- **Activity**: Reproduce, exactly and in full, only the lines below from the one containing "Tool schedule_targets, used" through the one containing "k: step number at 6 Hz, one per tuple".

- **Records supplied**:
Content starts
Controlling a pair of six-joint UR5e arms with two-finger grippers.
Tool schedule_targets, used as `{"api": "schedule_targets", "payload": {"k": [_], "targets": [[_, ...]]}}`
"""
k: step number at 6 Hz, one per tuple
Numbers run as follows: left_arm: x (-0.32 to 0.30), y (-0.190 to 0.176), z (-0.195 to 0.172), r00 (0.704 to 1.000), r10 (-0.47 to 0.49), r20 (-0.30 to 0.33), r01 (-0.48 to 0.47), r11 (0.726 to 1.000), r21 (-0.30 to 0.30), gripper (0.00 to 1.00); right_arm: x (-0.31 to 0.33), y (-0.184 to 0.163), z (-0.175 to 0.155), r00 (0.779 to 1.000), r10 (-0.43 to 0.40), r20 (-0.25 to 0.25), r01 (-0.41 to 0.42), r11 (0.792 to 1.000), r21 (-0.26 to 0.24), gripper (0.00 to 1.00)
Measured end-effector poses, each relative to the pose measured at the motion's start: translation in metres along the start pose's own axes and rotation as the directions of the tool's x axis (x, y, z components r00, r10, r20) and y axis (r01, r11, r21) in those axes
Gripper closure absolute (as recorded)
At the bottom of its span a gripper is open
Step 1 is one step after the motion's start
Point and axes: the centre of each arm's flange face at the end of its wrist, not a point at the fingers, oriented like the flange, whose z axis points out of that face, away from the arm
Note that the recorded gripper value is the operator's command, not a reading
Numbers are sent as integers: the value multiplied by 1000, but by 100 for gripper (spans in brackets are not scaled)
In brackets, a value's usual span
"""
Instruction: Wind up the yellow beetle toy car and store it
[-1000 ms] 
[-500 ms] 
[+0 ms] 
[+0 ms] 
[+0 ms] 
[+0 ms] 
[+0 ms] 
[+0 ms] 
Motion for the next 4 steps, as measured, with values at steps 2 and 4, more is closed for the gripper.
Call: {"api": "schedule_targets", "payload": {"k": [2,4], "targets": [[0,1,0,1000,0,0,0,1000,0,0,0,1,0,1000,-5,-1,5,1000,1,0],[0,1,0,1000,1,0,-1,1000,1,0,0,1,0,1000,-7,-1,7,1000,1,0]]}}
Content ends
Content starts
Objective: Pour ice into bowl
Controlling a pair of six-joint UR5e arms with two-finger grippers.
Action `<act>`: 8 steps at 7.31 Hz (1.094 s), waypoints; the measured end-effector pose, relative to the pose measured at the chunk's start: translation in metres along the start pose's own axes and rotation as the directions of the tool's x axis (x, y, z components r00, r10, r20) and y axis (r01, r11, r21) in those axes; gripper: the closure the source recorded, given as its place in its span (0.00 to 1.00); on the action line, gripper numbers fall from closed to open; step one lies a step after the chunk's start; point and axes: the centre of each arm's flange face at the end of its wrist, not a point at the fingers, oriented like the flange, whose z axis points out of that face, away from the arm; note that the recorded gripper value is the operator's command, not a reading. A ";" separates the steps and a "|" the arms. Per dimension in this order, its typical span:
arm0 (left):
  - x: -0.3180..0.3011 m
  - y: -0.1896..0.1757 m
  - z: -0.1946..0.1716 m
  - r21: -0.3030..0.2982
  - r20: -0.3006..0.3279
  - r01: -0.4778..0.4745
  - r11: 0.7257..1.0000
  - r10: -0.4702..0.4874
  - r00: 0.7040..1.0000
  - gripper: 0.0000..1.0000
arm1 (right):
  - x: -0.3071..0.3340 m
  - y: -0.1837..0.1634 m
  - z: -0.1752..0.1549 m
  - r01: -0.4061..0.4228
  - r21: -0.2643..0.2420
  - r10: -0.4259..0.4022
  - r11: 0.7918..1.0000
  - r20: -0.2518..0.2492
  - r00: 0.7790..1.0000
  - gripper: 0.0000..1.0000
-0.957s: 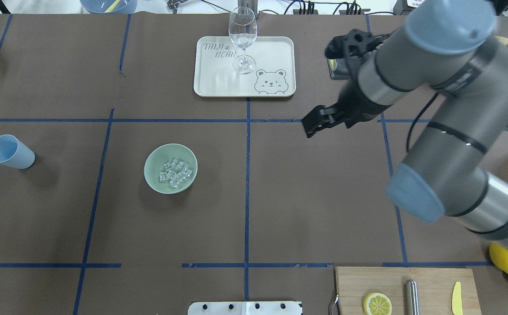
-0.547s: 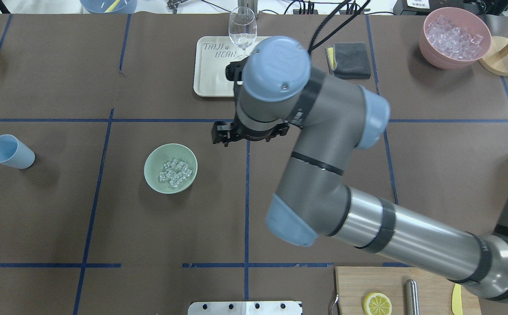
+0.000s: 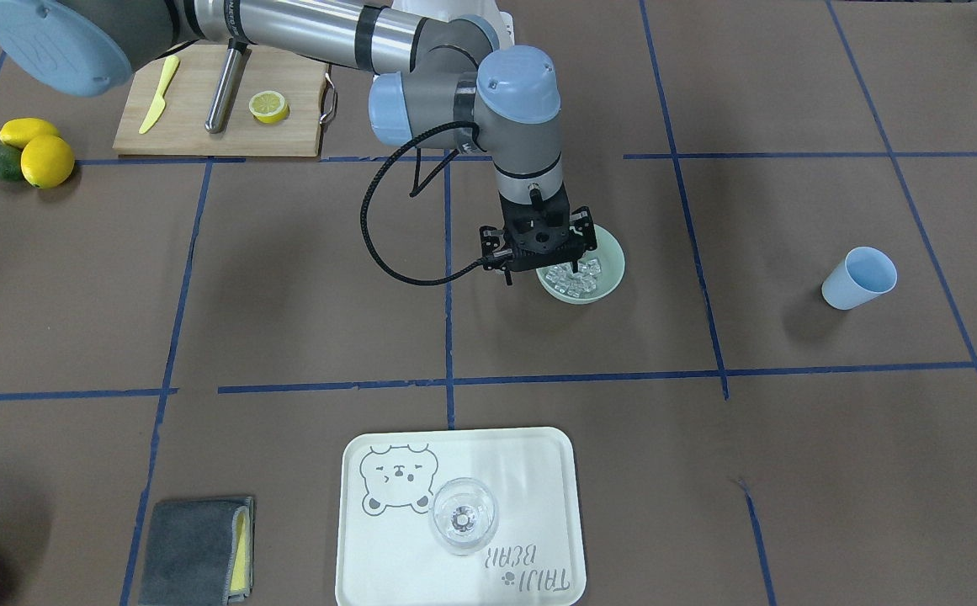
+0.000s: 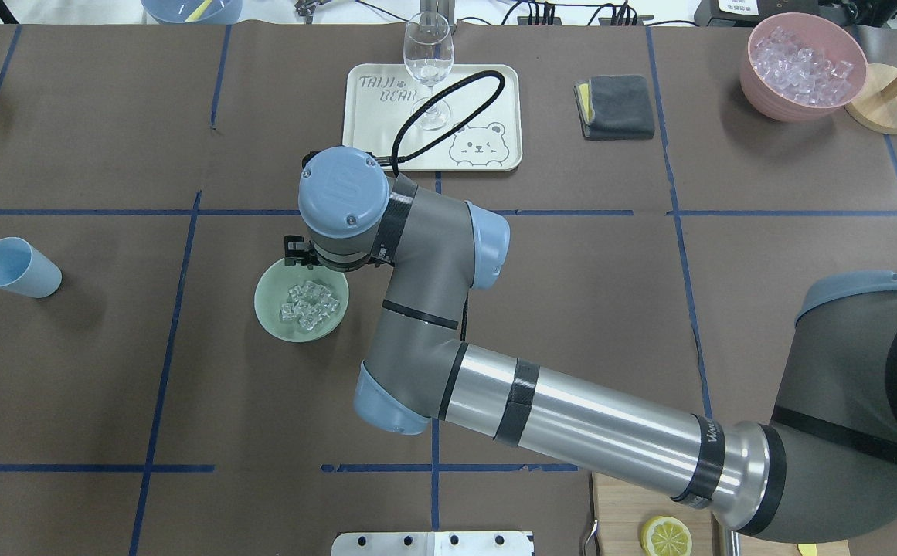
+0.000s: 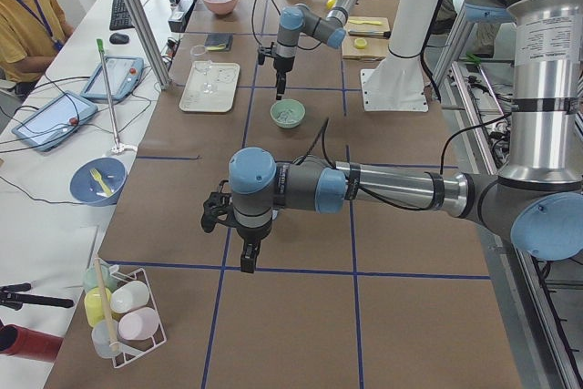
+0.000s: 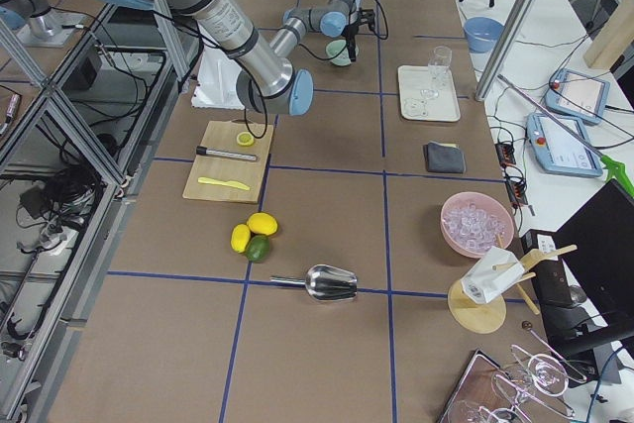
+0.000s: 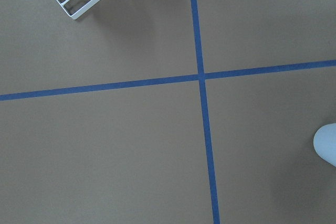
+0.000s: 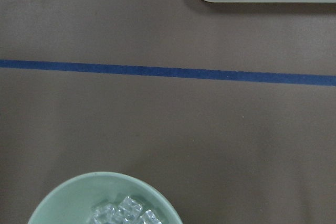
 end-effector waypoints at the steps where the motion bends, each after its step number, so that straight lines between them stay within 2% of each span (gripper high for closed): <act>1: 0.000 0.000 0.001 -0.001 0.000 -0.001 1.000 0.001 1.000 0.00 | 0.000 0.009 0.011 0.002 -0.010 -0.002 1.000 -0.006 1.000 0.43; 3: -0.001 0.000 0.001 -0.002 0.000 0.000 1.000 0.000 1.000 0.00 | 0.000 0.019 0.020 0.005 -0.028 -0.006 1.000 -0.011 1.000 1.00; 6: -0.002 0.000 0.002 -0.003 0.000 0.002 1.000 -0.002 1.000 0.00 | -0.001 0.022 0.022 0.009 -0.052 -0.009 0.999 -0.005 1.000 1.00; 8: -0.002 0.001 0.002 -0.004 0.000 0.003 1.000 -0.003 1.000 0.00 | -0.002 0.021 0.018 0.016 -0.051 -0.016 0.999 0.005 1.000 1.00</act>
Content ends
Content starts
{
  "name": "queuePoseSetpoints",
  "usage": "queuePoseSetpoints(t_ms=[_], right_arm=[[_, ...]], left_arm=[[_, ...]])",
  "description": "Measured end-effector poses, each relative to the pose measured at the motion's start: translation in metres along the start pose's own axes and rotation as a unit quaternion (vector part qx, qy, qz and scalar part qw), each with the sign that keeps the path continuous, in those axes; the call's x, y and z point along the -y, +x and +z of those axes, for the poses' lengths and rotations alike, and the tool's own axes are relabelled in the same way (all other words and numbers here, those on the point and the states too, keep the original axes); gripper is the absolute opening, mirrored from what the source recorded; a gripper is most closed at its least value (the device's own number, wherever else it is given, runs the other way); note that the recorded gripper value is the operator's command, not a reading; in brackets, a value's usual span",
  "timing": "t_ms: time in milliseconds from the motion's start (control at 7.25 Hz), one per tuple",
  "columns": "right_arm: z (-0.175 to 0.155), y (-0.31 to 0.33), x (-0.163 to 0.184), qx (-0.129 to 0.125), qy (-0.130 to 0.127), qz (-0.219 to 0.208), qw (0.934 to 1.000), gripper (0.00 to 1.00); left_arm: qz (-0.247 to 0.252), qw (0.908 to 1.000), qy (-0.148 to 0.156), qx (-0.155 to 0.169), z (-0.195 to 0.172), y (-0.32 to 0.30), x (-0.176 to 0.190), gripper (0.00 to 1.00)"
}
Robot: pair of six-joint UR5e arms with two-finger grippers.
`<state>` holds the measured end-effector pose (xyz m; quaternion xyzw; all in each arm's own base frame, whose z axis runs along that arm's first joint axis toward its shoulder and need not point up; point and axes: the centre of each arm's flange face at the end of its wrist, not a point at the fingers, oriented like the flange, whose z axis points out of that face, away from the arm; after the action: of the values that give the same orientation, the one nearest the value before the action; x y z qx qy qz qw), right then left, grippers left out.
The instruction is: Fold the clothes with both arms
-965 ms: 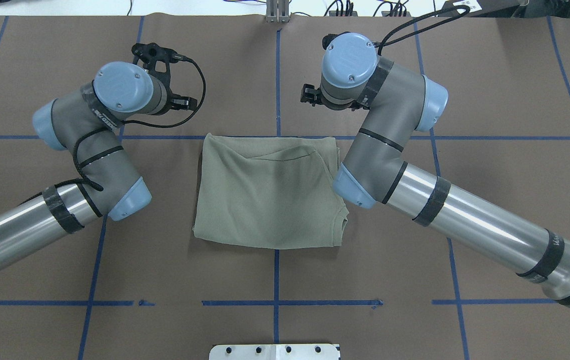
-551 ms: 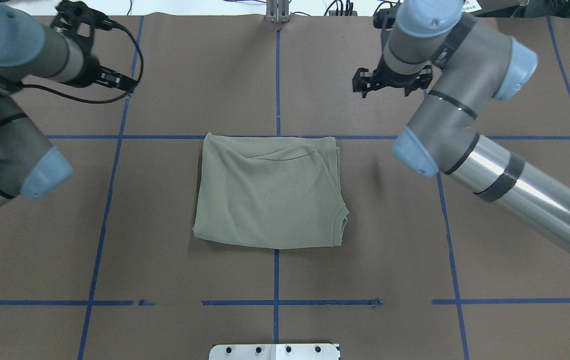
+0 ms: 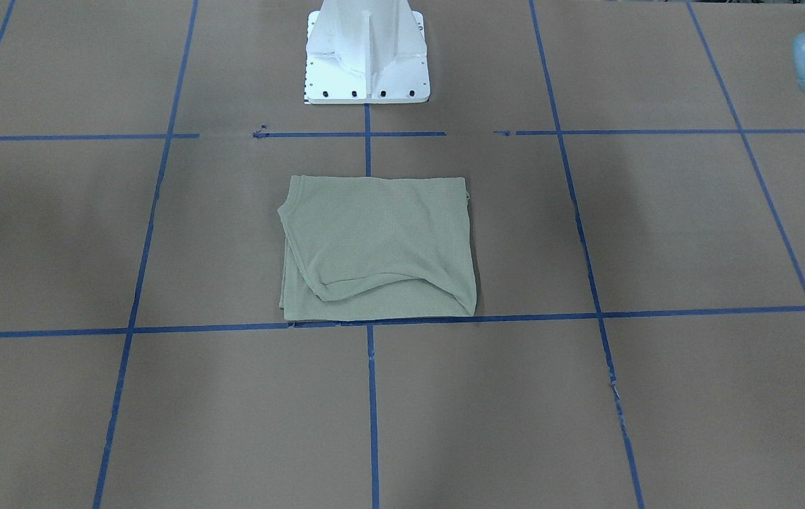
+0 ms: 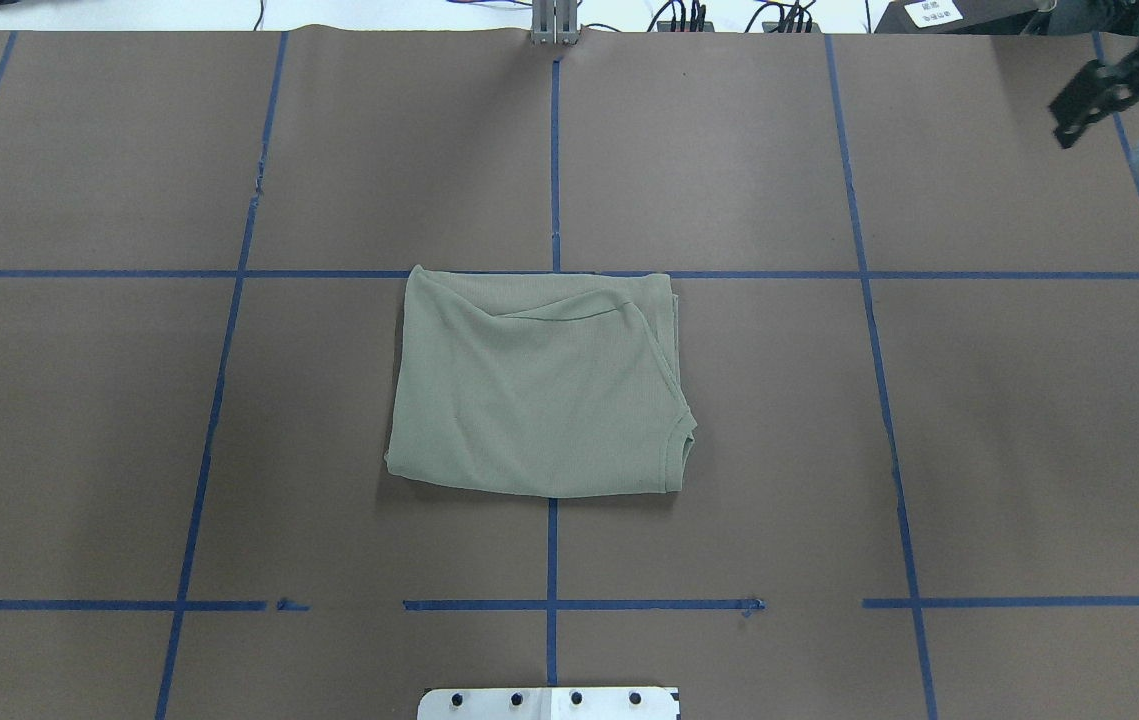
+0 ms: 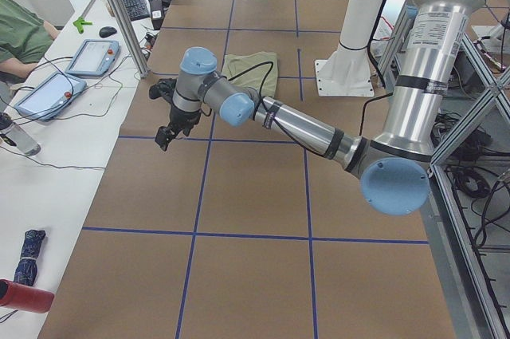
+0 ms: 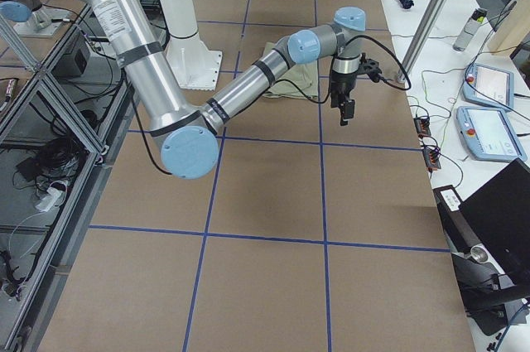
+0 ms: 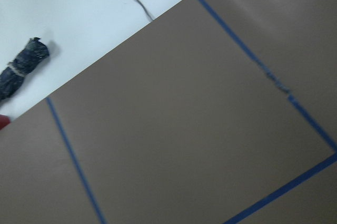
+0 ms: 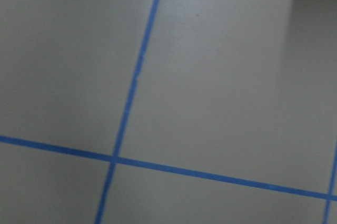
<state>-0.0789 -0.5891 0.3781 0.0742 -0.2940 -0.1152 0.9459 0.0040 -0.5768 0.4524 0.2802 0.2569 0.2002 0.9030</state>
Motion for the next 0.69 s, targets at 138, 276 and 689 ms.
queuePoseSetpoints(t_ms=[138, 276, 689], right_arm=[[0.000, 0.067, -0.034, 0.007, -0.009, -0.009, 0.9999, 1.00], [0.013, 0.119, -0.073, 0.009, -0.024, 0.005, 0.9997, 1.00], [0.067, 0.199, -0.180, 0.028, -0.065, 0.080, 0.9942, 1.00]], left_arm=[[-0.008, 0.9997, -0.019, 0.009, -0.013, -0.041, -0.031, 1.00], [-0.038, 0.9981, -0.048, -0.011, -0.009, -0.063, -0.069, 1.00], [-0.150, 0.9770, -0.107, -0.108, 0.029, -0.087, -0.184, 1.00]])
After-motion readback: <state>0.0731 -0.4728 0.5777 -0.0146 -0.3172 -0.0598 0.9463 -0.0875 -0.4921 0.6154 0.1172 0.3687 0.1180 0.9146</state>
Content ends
- **Task response**:
Tool schedule_targets, used as `{"api": "schedule_targets", "payload": {"k": [_], "targets": [[_, ...]]}}`
"""
k: step number at 6 Hz, one per tuple

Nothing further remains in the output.